■ **YOUR TASK**
Every line of the material must be restated exactly, though not its pictures.

-------- RECORDED INFORMATION --------

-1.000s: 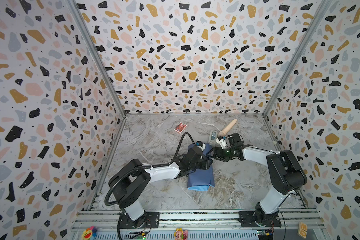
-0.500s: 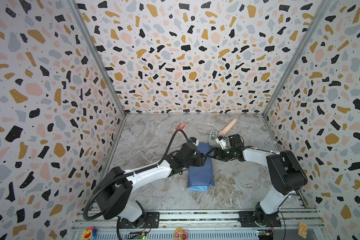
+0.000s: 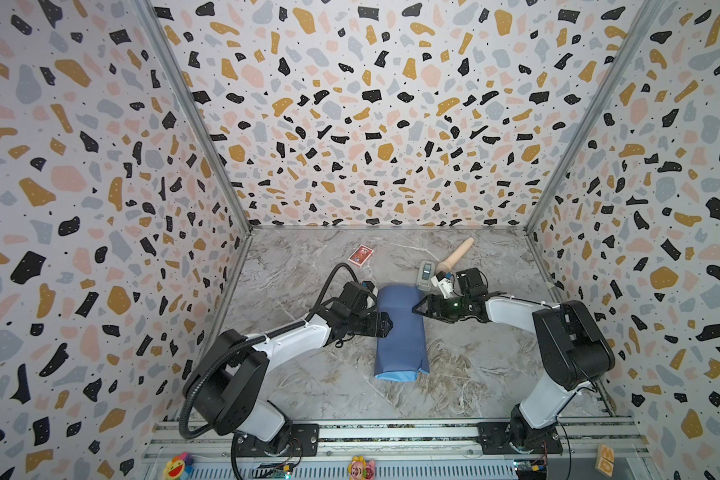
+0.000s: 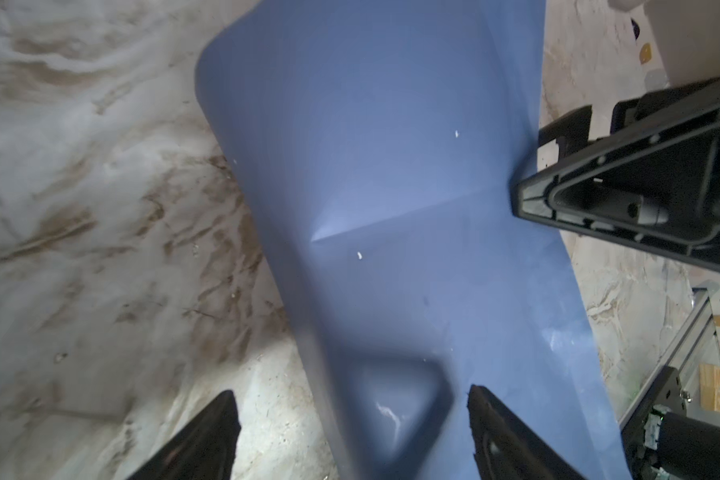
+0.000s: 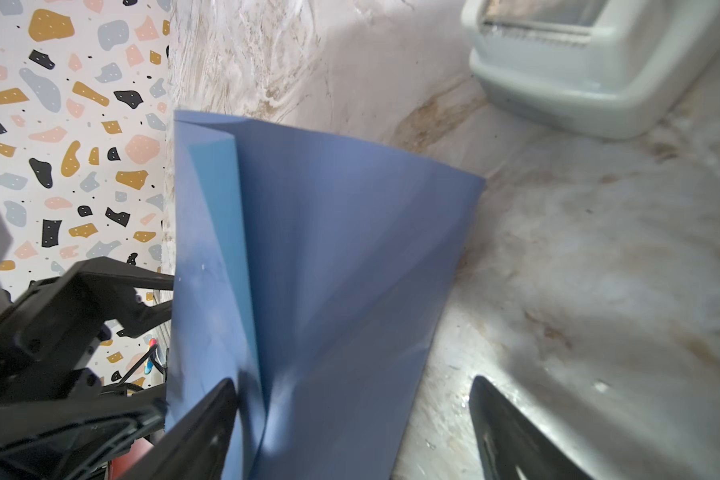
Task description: Wrap the gift box in paper
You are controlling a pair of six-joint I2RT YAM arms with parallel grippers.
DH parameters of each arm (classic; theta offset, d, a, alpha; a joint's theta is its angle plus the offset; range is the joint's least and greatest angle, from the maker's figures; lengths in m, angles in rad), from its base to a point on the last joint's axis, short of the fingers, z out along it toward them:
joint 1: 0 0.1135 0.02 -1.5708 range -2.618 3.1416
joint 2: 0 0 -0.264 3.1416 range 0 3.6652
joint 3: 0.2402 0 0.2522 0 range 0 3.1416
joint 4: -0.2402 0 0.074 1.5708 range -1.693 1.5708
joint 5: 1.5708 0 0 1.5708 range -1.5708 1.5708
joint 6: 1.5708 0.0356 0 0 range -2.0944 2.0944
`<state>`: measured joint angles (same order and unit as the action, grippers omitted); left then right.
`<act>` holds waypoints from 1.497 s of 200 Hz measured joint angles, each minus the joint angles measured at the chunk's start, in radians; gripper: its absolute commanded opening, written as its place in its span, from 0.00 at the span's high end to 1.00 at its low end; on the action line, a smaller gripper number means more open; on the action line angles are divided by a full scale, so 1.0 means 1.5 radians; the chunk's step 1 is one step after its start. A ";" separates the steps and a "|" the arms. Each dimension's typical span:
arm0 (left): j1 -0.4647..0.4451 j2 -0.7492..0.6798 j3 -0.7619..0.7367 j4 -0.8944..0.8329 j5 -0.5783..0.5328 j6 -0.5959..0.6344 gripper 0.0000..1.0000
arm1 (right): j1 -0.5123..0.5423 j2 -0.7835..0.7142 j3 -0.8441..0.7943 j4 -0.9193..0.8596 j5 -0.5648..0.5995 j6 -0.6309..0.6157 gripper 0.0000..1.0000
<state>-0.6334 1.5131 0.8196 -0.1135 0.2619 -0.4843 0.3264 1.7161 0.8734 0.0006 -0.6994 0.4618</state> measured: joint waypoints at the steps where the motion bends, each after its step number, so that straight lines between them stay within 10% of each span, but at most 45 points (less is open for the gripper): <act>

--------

■ **WORKED SOLUTION**
-1.000s: 
-0.500s: 
+0.000s: 
+0.000s: 
+0.000s: 
Task description: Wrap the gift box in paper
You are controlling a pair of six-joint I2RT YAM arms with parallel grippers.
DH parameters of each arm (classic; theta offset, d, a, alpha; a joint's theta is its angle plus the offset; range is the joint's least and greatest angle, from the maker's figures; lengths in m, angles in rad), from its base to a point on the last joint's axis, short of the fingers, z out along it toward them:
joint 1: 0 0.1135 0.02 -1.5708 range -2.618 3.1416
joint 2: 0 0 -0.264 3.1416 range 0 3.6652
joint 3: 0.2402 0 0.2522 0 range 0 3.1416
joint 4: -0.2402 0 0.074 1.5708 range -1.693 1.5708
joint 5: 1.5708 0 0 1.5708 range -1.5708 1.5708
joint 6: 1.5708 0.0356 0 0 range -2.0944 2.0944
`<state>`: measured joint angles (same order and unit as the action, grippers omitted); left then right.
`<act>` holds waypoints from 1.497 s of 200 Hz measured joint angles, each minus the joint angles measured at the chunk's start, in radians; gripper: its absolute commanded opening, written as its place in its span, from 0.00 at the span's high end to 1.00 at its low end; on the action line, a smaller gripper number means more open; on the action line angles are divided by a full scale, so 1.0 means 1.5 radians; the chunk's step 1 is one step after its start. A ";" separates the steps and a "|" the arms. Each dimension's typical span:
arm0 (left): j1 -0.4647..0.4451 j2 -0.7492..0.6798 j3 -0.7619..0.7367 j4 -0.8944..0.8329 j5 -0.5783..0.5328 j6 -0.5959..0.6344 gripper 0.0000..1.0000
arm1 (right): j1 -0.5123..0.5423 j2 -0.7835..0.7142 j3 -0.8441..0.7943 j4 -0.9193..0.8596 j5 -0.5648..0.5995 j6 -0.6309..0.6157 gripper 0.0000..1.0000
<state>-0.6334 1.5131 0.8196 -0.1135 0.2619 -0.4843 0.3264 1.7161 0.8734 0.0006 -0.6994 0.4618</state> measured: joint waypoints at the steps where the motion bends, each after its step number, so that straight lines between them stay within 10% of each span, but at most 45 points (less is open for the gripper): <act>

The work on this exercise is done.